This skill is a Rust performance optimization expert that guides profiling, benchmarking, memory allocation, SIMD, cache layout, false sharing, lock contention, and NUMA-aware programming. It focuses on measurable improvements: identify hotspots, apply targeted changes, and verify gains with benchmarks and profiles. The approach emphasizes algorithm and data-structure selection first, then lower-level optimizations only where they matter.

How this skill works

I inspect runtime symptoms (high CPU, memory growth, latency), recommend the right profiling tool (perf, flamegraph, heaptrack, valgrind/dhat) and map hotspots to concrete corrective patterns.

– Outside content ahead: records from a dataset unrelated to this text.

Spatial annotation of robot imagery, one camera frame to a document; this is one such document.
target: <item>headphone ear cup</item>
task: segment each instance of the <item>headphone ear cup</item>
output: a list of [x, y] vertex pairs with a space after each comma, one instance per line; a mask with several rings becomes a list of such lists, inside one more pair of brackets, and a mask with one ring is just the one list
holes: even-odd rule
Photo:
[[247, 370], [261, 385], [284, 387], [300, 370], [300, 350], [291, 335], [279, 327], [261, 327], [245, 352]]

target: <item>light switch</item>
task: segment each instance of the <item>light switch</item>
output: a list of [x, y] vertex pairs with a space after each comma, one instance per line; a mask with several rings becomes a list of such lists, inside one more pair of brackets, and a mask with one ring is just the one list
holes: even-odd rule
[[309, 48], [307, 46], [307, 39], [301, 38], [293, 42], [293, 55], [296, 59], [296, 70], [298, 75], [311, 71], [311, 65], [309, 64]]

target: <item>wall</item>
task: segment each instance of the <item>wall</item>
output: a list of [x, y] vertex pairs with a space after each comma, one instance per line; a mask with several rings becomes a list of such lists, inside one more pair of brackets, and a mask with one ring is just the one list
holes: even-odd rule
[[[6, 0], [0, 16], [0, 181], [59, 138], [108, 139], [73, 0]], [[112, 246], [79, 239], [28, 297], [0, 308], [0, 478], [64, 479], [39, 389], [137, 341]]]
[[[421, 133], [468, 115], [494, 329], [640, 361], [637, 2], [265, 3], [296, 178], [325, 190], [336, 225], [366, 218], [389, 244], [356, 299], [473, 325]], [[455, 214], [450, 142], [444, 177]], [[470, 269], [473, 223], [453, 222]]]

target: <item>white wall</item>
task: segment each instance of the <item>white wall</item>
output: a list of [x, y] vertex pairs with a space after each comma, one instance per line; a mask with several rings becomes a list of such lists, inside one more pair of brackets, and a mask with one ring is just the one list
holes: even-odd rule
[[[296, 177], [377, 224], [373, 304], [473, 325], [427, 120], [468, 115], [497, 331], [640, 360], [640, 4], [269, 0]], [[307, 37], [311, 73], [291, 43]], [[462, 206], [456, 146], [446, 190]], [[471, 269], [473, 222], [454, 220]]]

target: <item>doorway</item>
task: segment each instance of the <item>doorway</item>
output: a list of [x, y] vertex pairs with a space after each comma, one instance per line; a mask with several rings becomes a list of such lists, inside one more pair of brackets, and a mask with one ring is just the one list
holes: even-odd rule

I propose prioritized fixes—algorithm or data-structure changes, pre-allocation, reducing clones, cache-line layout, sharding locks, SIMD/parallelism, and NUMA binding—and produce verification commands and benchmarks to confirm improvements.

When to use it

  • Application exhibits high CPU, latency, or memory without clear cause
  • Scaling across cores causes slowdown or high system time
  • Observed high LLC misses, atomic contention, or mutex hotspots
  • Deploying on multi-socket servers with NUMA-induced latency
  • You need measurable throughput or tail-latency improvements

Best practices

  • Profile before changing code; optimize hot paths only
  • Prioritize algorithm and data-structure changes before micro-optimizations
  • Pre-allocate buffers and batch I/O to reduce allocator pressure
  • Avoid unnecessary clones and heap indirection; prefer stack or SmallVec for small items
  • Shard data structures or use thread-local state to eliminate global lock contention
  • Measure after each change with cargo bench and perf/flamegraph

Example use cases

  • Speed up a hot loop by replacing O(n²) behavior with an O(n log n) algorithm and verifying with flamegraph and benches
  • Fix threading slowdown by converting a global Mutex<HashMap> into per-thread local maps and merging at the end
  • Resolve false sharing by aligning atomic counters to cache-line boundaries with repr(align(64))
  • Reduce allocator pressure by switching frequent small allocations to object pools or SmallVec
  • Improve multi-socket throughput by binding threads to NUMA nodes and using a NUMA-aware allocator

FAQ

What should I optimize first?

Start with algorithm and data-structure selection; those yield the largest gains. Only optimize micro-level details after profiling confirms they’re on the hot path.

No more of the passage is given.